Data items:
----
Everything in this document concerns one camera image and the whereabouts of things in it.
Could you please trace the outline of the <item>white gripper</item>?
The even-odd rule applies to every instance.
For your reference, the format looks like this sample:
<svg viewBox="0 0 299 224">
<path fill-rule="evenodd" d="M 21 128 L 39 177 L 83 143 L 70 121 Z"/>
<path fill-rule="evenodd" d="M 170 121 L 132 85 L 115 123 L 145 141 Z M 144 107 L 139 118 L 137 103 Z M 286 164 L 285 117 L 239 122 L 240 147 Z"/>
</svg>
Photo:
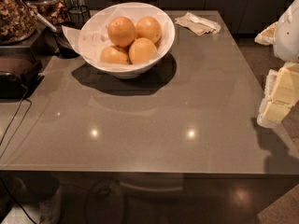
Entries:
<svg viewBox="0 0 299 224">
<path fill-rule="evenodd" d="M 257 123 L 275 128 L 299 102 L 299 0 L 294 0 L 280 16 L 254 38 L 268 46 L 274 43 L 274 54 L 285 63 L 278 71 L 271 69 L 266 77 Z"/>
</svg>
----
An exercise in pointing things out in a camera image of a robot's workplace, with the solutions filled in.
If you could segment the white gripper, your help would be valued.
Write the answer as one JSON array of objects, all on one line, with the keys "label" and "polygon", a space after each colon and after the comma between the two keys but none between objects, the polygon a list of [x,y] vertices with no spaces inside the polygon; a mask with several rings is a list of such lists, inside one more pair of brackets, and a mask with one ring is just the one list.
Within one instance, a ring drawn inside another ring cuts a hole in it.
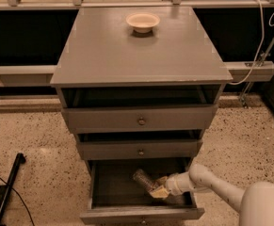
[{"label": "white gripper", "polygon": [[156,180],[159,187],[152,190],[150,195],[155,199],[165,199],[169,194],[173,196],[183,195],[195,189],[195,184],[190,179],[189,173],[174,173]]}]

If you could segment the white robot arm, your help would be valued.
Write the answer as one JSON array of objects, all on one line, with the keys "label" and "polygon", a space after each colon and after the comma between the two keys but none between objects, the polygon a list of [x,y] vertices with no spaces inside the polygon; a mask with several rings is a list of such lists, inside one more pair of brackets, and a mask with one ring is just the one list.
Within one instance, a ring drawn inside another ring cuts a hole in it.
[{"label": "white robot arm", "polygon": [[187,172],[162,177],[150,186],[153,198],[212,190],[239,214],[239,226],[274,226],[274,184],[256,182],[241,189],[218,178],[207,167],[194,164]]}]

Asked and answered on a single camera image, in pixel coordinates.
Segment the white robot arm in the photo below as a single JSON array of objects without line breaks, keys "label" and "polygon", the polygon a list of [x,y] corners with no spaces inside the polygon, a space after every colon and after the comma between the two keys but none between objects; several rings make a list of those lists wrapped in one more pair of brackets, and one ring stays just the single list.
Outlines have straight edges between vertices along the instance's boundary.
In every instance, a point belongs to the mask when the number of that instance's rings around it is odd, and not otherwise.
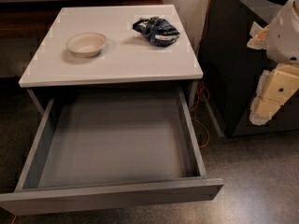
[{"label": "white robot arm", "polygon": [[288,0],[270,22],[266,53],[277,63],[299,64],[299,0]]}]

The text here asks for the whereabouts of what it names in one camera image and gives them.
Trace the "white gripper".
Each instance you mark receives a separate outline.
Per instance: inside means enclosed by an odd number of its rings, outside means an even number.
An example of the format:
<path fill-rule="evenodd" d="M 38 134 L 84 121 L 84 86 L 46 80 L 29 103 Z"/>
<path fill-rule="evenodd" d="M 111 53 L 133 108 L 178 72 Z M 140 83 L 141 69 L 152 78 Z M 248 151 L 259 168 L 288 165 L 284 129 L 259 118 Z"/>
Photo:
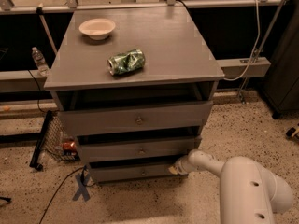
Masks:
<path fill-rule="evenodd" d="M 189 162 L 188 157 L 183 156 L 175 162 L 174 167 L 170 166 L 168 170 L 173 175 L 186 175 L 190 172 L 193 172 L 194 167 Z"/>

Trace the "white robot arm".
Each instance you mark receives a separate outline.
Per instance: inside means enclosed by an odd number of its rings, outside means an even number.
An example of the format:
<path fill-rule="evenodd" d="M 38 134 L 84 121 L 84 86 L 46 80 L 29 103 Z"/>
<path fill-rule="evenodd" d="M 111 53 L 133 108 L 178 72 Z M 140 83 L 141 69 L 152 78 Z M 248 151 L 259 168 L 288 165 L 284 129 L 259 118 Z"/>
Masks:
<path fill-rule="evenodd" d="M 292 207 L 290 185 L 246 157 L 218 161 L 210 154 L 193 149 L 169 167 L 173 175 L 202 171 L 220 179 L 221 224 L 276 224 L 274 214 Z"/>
----
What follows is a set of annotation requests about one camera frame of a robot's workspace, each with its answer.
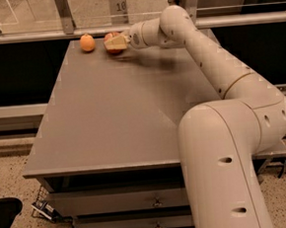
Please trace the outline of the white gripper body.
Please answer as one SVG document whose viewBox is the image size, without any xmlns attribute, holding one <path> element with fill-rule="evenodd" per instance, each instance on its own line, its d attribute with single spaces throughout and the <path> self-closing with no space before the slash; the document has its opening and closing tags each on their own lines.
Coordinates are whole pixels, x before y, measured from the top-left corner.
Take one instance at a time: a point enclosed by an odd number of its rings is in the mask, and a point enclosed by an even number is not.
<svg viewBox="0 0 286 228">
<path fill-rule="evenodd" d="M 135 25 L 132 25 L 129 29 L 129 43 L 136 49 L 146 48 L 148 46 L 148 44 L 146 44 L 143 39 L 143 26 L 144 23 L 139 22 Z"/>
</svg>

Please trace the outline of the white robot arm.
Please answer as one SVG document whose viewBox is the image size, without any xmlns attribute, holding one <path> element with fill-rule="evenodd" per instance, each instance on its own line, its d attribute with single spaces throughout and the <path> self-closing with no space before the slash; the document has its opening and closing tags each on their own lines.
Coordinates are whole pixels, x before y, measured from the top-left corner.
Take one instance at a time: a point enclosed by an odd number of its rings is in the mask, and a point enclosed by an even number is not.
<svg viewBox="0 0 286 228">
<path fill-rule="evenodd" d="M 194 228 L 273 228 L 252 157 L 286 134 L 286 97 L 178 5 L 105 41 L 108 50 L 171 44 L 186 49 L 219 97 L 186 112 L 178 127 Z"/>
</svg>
----
Work task: Take the lines above from the one containing "Everything in this" to the one containing "For your reference, the" and retype them exactly, both ends included, with nothing added.

Answer below:
Everything in this document concerns one camera image and the whereabouts of things in it.
Could you please trace the outline of the <item>white gripper</item>?
The even-odd rule applies to every instance.
For your reference, the format looks like this sample:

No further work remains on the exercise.